REQUIREMENT. Using the data below, output the first line and every line after it up to and including the line containing "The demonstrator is", exactly as written and with nothing added.

____

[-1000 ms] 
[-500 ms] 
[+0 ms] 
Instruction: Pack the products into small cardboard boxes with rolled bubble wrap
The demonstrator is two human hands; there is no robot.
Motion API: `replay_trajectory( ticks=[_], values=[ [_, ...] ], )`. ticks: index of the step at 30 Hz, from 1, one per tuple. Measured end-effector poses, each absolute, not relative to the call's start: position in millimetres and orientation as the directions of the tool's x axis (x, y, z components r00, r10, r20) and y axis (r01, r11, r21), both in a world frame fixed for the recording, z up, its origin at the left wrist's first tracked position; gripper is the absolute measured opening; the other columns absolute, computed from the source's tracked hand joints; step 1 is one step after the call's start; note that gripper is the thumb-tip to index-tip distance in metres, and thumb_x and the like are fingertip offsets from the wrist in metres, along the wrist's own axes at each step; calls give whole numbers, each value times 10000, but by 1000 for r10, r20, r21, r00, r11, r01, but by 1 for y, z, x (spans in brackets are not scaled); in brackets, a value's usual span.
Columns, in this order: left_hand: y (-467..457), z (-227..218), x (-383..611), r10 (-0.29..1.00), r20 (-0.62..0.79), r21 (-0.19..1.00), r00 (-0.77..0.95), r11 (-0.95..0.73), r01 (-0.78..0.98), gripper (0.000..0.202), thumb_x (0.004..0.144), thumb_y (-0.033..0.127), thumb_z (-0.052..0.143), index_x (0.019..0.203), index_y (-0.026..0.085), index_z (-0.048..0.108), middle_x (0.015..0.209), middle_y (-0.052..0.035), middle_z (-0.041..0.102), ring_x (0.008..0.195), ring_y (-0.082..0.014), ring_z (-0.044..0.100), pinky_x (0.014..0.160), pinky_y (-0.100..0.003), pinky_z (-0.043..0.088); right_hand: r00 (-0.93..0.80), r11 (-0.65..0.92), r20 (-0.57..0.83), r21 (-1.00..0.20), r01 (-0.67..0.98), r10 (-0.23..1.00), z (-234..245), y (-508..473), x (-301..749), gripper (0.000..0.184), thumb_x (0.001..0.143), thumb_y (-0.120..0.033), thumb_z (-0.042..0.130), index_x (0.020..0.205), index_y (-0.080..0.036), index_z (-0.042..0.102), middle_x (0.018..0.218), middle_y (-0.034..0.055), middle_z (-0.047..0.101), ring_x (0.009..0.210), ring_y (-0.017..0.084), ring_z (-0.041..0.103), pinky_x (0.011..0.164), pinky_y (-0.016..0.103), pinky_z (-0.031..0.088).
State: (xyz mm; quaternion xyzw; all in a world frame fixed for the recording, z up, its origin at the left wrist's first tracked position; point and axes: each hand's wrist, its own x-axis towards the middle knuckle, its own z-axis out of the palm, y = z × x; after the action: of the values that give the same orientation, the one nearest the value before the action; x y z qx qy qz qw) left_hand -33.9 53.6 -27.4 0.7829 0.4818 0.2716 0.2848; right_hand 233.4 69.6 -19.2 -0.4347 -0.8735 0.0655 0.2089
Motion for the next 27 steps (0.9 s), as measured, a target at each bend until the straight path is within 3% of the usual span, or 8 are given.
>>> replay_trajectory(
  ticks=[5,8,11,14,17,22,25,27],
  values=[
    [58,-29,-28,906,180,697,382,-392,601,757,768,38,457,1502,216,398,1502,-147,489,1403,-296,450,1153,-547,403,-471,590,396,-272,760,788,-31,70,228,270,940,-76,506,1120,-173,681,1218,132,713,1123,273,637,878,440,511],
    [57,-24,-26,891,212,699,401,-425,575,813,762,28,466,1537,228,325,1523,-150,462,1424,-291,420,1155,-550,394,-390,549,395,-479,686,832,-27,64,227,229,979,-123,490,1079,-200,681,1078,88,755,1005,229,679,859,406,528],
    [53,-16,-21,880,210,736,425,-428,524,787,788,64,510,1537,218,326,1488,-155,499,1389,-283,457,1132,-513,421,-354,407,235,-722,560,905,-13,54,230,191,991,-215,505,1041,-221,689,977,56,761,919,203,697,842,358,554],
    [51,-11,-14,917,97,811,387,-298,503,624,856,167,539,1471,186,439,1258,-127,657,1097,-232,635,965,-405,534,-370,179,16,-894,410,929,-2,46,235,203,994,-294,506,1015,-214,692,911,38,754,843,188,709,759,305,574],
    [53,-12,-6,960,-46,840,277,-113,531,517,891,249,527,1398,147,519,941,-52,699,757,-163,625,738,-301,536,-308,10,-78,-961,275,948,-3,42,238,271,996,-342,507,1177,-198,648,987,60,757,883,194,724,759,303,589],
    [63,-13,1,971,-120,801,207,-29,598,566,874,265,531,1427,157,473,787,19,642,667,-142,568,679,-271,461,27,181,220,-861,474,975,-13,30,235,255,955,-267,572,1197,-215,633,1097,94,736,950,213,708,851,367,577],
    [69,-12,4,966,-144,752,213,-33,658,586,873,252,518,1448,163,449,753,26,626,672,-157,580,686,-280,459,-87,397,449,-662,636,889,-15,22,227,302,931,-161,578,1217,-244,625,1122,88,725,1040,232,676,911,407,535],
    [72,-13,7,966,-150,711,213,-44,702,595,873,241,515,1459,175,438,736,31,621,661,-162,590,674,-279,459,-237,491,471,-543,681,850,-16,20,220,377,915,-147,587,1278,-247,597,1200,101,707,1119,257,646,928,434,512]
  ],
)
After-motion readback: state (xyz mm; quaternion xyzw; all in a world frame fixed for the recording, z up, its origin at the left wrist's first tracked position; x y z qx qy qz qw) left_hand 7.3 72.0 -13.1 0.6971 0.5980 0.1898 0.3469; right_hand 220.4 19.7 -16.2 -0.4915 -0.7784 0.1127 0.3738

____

EXERCISE SOLUTION.
[-1000 ms] 
[-500 ms] 
[+0 ms] 
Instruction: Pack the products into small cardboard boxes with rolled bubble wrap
The demonstrator is two human hands; there is no robot.

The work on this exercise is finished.